(video | mini-dv transferred to digital file, 6’, colour, no sound)
The action in this video takes place in a school where the artist used to teach. Children are asked questions and the video shows them as they put up their hands for permission to speak in accordance with school’s rules. Since the video has no sound, questions and answers remain unknown. The contents are desire/eagerness (raising arms) and frustration/disenchantment (lowering arms). Hanna Arendt’s book “The human condition” had a great influence on this video’s conceptual process.
The title of this work is REFLEXOS, and was chosen because of the double meaning of that word in Portuguese. On the one hand, it is a “Reflexo” as a reflex that is an involuntary and nearly instantaneous movement in response to a stimulus (like the body reflexes of the children in the video to the questions of the artist). On the other hand, it is a “Reflexo” as a reflexion or reflected image (for instance in a mirror), evoking the interpersonal relations in the classroom that this video shows. The video is projected on an suspended screen behind which appears the following text (via a slide projection on a wall behind the screen):
“REFLEXOS
In 3 different ways: from the teacher to the children, and how it reflects, in turn, on the teacher; from the children to the teacher, and how it reflects, in turn, on the children; from the chosen child towards the class and how it reflects, in turn, on the chosen child.

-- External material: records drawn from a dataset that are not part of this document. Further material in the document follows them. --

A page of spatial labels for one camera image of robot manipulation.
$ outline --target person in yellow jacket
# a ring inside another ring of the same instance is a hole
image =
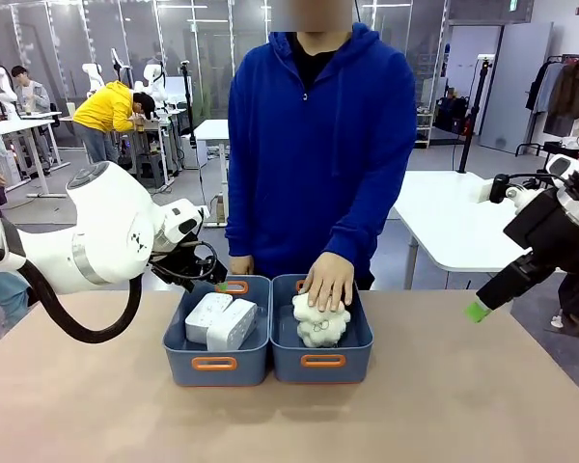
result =
[[[154,100],[144,93],[133,93],[121,82],[110,82],[77,108],[73,116],[75,134],[82,139],[93,162],[118,160],[118,153],[109,137],[116,130],[127,132],[143,123],[132,118],[144,114],[152,118]]]

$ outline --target stuffed toy
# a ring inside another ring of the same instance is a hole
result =
[[[307,347],[332,347],[339,342],[351,319],[343,303],[339,303],[336,312],[331,312],[330,307],[320,312],[317,307],[309,307],[309,294],[295,296],[291,302],[293,316],[299,322],[298,336]]]

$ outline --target beige tabletop
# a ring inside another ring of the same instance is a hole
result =
[[[361,296],[370,373],[344,386],[176,386],[175,293],[101,345],[35,309],[0,341],[0,462],[579,462],[579,389],[509,314],[469,323],[465,291]],[[100,328],[126,293],[62,299]]]

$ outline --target blue hoodie
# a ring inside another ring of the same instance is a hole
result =
[[[328,251],[368,275],[416,140],[404,56],[354,24],[307,93],[286,33],[251,50],[230,92],[230,256],[269,277]]]

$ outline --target white package
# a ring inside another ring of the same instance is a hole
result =
[[[212,322],[206,334],[208,351],[227,352],[238,350],[251,333],[257,304],[236,299]]]
[[[212,322],[232,304],[230,294],[210,292],[202,298],[184,320],[186,338],[191,342],[206,344],[206,333]]]

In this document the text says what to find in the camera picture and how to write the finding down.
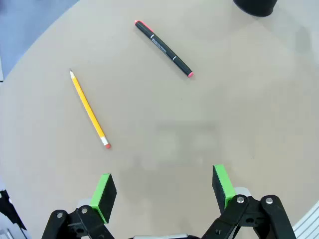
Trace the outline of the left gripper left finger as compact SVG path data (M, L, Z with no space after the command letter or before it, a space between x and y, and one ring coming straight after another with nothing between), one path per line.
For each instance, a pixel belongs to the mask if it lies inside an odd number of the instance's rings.
M111 174L103 174L96 186L91 202L68 213L55 210L51 213L43 239L112 239L106 228L114 206L117 190Z

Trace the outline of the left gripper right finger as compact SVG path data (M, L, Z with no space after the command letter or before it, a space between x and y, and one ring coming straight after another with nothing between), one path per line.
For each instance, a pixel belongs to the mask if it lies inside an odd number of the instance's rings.
M266 195L260 200L233 187L224 165L214 165L212 188L220 216L203 239L234 239L242 227L253 229L259 239L295 239L295 233L279 197Z

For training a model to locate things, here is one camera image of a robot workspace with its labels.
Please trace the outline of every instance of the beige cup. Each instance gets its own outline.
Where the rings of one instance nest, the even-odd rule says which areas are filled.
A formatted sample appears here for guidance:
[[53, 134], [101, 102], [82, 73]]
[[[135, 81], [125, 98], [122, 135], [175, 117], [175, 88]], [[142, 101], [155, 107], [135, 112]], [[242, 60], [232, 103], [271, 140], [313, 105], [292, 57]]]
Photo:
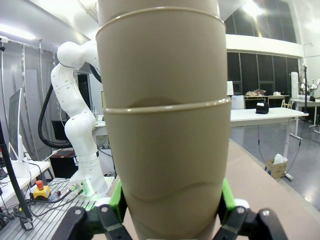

In the teacher-children direction, the children’s bodies spring up in reaction to the questions of the artist-teacher, a choreographic and metaphorical reflection of his doubts and worries.
In the children-teacher direction, the latter embodies the authority whose attention the children try to capture. When choosing a child that will be permitted to answer, the teacher gives the class the chance to express their individuality beyond the uniformity of the group, and the chosen child receives a reflection that somehow confirms her existence.
In the chosen child-class direction, each pupil tries to stand out from the group of pairs, and aims at receiving from the group, in return, an image of the status conferred to him by the fact that she has been chosen by the teacher, and that she is the one who gives the answer.
The reflection of the anxiety of the self shows through, beyond the children’s eagerness to answer, as well as the need to be reflected in the glance of the Other as a factor of identification of the reflected self: the world reflects me. The short-lived experience of the reflection, or its absence, makes the children drop their arms in revolt, withdrawal or frustration, but only to put their hands up again the next moment.